Several approaches to fix this was considered. Including making the key
the path to the PDB file, but this requires some filesystem operations
in order to normalize the file path.

Since this only happens with malformatted PDB files and we haven't
seen this before they malformatted files where shipped with visual
studio we probably shouldn't optimize for this use-case.

Instead we now just don't insert files with Guid == 0xFF into the
cache map and warn if we get collisions so similar problems can be
found in the future instead of being silent.

Discussion about the root issue and the approach to this fix can be found on Github: https://github.com/llvm/llvm-project/issues/54487

Diff Detail

Event Timeline

thieta created this revision.Mar 24 2022, 1:26 AM
Herald added a project: Restricted Project. · View Herald TranscriptMar 24 2022, 1:26 AM
Herald added a subscriber: StephenFan. · View Herald Transcript
thieta requested review of this revision.Mar 24 2022, 1:26 AM
Herald added a project: Restricted Project. · View Herald TranscriptMar 24 2022, 1:26 AM
thieta edited the summary of this revision. (Show Details)Mar 24 2022, 1:34 AM
saudi added inline comments.Mar 24 2022, 5:48 AM
lld/COFF/DebugTypes.cpp
71

You can remove this line, now that it is always used

Can you please craft a small test that would showcase the problem?

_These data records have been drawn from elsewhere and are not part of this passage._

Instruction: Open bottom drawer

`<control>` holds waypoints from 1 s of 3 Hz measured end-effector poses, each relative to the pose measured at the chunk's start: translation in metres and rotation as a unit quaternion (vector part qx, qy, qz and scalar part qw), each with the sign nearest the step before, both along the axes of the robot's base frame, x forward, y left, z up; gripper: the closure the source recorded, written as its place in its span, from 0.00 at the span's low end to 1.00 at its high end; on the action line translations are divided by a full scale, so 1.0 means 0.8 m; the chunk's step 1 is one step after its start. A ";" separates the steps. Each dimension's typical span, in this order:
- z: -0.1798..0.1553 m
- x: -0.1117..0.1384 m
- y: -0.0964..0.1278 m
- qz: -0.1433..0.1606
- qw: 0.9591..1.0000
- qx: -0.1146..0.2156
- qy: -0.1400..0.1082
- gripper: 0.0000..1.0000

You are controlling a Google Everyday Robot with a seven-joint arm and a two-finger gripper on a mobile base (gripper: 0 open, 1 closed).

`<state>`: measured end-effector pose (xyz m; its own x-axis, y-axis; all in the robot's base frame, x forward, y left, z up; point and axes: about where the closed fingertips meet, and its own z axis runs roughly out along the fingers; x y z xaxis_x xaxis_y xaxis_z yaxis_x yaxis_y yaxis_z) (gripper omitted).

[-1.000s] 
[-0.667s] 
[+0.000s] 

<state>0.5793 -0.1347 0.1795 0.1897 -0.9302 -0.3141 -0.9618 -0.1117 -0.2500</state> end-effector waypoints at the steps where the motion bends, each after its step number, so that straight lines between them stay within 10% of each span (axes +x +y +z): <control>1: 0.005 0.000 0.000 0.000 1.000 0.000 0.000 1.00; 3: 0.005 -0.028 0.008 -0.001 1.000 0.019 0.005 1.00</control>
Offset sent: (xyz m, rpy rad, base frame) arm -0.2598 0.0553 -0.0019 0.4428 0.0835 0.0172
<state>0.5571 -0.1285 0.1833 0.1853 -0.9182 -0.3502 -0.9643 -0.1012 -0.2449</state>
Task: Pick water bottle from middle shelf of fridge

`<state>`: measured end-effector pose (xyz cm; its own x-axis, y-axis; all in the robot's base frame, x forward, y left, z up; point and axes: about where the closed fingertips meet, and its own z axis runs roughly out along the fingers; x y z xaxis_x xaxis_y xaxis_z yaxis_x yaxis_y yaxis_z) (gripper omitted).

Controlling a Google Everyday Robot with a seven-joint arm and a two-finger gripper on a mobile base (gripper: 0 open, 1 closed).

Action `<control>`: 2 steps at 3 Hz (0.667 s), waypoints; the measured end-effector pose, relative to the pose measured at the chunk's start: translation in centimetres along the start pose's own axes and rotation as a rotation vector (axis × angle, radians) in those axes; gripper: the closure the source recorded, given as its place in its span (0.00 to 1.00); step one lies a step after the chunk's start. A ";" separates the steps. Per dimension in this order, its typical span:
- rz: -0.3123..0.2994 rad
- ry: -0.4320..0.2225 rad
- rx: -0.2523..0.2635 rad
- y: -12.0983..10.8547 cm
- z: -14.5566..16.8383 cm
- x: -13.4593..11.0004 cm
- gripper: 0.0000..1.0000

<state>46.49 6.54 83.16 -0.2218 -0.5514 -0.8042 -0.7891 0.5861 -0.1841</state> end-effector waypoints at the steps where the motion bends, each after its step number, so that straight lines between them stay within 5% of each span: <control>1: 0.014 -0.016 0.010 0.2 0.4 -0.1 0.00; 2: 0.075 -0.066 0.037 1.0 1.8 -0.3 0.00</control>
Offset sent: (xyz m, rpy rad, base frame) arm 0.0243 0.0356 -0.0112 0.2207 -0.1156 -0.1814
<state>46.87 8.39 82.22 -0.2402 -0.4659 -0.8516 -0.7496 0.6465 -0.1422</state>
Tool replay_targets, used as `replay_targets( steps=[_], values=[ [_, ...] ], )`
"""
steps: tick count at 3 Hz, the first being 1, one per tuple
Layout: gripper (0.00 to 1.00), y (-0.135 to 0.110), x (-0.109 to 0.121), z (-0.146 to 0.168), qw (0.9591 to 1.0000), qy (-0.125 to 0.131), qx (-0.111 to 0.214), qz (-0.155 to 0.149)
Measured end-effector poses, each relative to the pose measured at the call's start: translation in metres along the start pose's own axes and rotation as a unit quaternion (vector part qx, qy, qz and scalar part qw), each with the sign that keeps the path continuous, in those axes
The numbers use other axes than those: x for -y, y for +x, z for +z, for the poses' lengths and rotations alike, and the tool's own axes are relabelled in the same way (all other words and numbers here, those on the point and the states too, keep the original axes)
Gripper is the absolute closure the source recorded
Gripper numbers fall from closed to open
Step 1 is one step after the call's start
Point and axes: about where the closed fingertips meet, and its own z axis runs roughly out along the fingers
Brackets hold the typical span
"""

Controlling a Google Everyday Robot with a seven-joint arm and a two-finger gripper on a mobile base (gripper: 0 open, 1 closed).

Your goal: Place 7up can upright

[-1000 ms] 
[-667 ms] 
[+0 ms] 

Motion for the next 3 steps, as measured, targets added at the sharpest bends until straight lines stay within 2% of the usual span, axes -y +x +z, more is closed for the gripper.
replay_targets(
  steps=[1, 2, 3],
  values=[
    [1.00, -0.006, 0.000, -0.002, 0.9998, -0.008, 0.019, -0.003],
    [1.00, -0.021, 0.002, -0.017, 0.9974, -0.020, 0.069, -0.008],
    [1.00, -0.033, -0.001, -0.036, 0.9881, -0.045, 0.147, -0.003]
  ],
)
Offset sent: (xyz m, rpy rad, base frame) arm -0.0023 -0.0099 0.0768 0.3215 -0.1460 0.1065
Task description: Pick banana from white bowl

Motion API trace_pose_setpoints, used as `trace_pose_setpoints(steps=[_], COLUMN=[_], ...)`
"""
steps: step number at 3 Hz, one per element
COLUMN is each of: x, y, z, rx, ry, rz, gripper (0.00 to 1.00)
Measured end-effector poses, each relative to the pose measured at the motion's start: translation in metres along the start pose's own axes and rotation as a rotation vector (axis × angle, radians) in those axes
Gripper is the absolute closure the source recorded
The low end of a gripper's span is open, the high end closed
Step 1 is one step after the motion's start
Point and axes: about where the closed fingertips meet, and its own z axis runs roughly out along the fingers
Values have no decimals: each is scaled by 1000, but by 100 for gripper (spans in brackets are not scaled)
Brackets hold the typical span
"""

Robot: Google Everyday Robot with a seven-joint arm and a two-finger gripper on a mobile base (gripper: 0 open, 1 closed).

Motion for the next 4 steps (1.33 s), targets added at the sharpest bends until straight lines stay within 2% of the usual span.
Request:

The test shall fail before your change, and should succeed after.

Can you please craft a small test that would showcase the problem? The test shall fail before your change, and should succeed after.

Yeah absolutely - the discussion got a little split between here and Github I think - but I said that I will add a test if we can agree on the approach for how to handle the root cause. The test is kind of hard to get right as well - since it requires we load two PDB files with the same GUID and then we need to make sure they end up loaded in a order that messes with the functiontype table - so I am not sure exactly how that is going to work.

rnk added a comment.Mar 25 2022, 3:31 PM

I think this is a reasonable approach that avoids FS access and path canonicalization issues, +1 to this.

For a test, I don't think it's necessary to go so far as to construct an input that would generate a warning. I'd start with this code, and then YAML-ify the 2 objects and 2 PDB files:

// foo.cpp
struct Foo { int x; };
Foo foo_gv;
// bar.cpp
struct Bar { int x; };
Bar bar_gv;

Compile these with MSVC -Zi, obj2yaml the objs, llvm-pdbutil pdb2yaml the PDBs, edit the GUIDs to be invalid. The test case should make objs from them, link them together, dump the symbols, and confirm that bar_gv and foo_gv have the right types.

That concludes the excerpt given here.